The whole poem is written in one stanza form, used so memorably that it now bears the poem’s name: the “In Memoriam stanza,” four lines of iambic tetrameter rhyming ABBA. That enclosed rhyme scheme is quietly perfect for elegy. Because the rhyme folds back on itself — the first and last lines chiming, the middle pair locked inside — each stanza turns inward and returns to where it began, rather than driving forward to a final couplet.

Critics have long noted how this circling, unprogressing motion mirrors the experience of grief itself, which does not advance in a line but keeps coming back to the same loss. The short four-beat lines add a sense of constraint and effort, of language labouring under a weight.

Just as important is the larger structure. In Memoriam is not one continuous poem but a sequence of 131 separate cantos, each a self-contained lyric of varying length and mood. Written piecemeal over many years, this mosaic form lets the poem move in waves — a canto of despair beside a canto of calm, doubt returning long after it seemed resolved — which is far truer to how mourning actually unfolds than a single smooth narrative would be.

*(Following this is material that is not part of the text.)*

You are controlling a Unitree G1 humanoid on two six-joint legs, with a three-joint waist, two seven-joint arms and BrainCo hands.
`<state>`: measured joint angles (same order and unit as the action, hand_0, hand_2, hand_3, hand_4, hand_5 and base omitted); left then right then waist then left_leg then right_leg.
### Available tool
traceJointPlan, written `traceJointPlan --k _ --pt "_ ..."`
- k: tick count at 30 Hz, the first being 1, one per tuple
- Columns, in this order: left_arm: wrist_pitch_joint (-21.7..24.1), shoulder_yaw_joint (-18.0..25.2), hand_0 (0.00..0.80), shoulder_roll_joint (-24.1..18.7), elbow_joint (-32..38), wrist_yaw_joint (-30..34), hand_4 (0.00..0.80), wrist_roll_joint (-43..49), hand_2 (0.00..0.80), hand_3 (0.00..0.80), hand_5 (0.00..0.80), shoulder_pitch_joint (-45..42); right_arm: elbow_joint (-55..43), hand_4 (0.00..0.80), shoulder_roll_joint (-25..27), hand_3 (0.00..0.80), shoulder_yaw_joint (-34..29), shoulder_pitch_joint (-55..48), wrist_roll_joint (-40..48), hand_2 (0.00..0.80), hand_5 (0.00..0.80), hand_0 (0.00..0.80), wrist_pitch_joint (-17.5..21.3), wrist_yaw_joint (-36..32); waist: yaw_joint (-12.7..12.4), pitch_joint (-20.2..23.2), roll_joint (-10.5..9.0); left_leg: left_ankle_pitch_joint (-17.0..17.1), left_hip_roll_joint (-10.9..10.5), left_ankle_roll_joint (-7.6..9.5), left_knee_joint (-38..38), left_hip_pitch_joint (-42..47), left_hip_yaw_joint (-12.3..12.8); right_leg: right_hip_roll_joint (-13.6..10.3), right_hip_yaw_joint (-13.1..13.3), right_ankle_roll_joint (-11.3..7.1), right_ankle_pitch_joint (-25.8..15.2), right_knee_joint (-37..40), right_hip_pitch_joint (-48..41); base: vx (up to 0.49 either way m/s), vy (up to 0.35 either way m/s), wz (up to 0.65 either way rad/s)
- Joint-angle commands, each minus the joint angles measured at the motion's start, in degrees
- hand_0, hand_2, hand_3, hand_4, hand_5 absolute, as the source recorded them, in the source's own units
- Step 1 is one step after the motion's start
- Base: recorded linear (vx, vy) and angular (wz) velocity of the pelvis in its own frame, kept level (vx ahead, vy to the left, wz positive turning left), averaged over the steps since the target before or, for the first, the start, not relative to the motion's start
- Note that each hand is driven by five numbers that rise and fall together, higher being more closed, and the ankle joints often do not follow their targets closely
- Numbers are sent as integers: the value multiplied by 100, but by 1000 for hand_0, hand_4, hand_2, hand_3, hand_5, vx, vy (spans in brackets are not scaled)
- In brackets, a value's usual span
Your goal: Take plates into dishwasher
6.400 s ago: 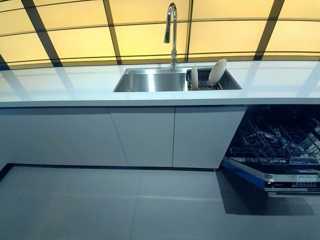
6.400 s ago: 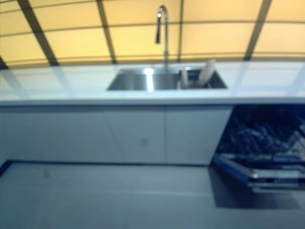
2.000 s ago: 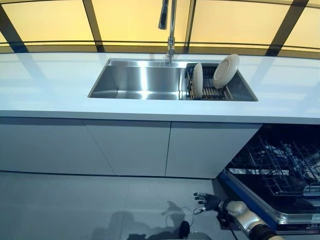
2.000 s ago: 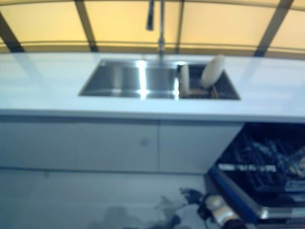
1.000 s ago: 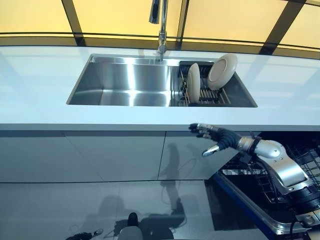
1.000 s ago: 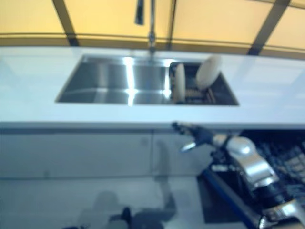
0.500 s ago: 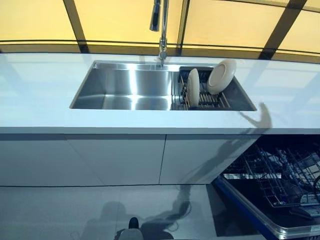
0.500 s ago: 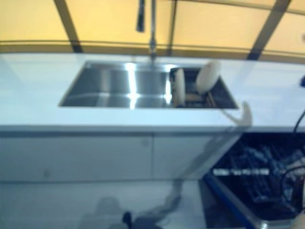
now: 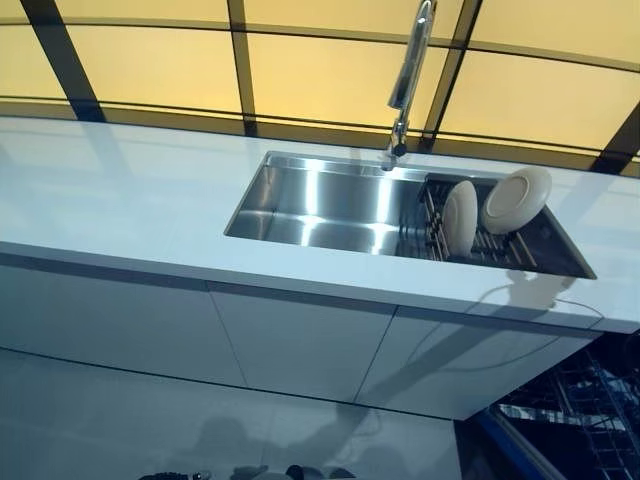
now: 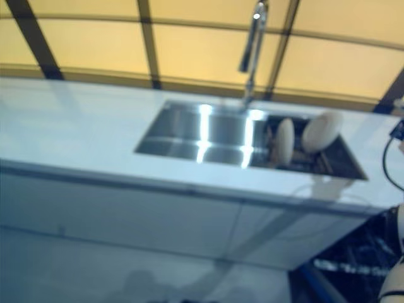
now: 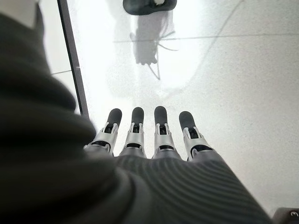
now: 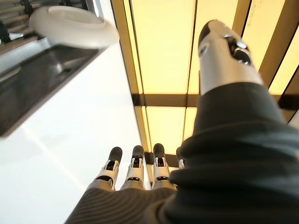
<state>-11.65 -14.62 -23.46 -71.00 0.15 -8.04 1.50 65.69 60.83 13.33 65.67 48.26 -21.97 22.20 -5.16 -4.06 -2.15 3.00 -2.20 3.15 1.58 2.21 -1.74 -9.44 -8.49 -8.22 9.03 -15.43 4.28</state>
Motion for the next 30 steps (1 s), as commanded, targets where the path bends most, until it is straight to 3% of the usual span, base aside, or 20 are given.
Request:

Recurring images thread the sequence together and chart the change: hands (the clasped hand “that can be clasp’d no more”), light and dark (the “blank day” of early grief against the later dawns of hope), and above all bells — the tolling funeral bell of the opening cantos transformed, by Canto 106, into the wild, joyful New Year bells of renewal.

Notable Lines

Three of the poem’s most famous moments, drawn from the excerpts above.

’Tis better to have loved and lost
Than never to have loved at all.

Canto 27

Probably the most quoted lines Tennyson ever wrote, and almost always quoted out of context as easy comfort. Within the poem they are anything but easy: a conviction the mourner has to fight his way to, and one the very next cantos will test almost to breaking.

And ghastly thro’ the drizzling rain
On the bald street breaks the blank day.

Canto 7

One of the bleakest images of grief in English. After a sleepless vigil at the dead friend’s door, the dawn brings no comfort — only an indifferent world resuming. The hammering, joyless “b” sounds of “bald … breaks … blank” make the daybreak itself feel like a blow.

Tho’ Nature, red in tooth and claw
With ravine, shriek’d against his creed—

Canto 56

The line that named a whole idea. A natural order built on bloodshed and extinction seems to scream against the belief that love rules creation — the central doubt of the Victorian age, captured before science had even fully framed the question.

Glossary

A few terms and references in the excerpts:

  • A.H.H. (title) — Arthur Henry Hallam (1811–1833), Tennyson’s closest friend, engaged to the poet’s sister, whose sudden death the poem mourns.
  • canto — a major numbered division of a long poem; In Memoriam is made of 131 of them.
  • scarped (Canto 56) — cut into a steep face or cliff, as by erosion or quarrying; the exposed rock that revealed Earth’s deep geological past.
  • type (Canto 56) — a species or kind; “a thousand types are gone” means a thousand whole species have become extinct.
  • ravine (Canto 56) — here not a valley but an old word for rapacity or the violent seizing of prey (related to “ravening”); Nature feeding on life.
  • fanes (Canto 56) — temples or places of worship; man builds “fanes of fruitless prayer.”

If this poem moves you, these three stand near it as elegies and as reckonings with death.

  • Lycidas by John Milton: The towering English elegy that stands behind Tennyson’s, a young poet mourning a drowned friend and wrestling, as Tennyson does, with whether such a death can have meaning in a just universe.
  • Adonais by Percy Bysshe Shelley: Shelley’s great Romantic elegy for the young John Keats, another long and ambitious mourning of a brilliant life cut off too soon.
  • Crossing the Bar by Alfred Tennyson: Tennyson’s own late, serene poem of facing death, where the long doubt of In Memoriam has finally resolved into the quiet, hard-won hope of meeting his Pilot — a fitting coda to the journey this poem records.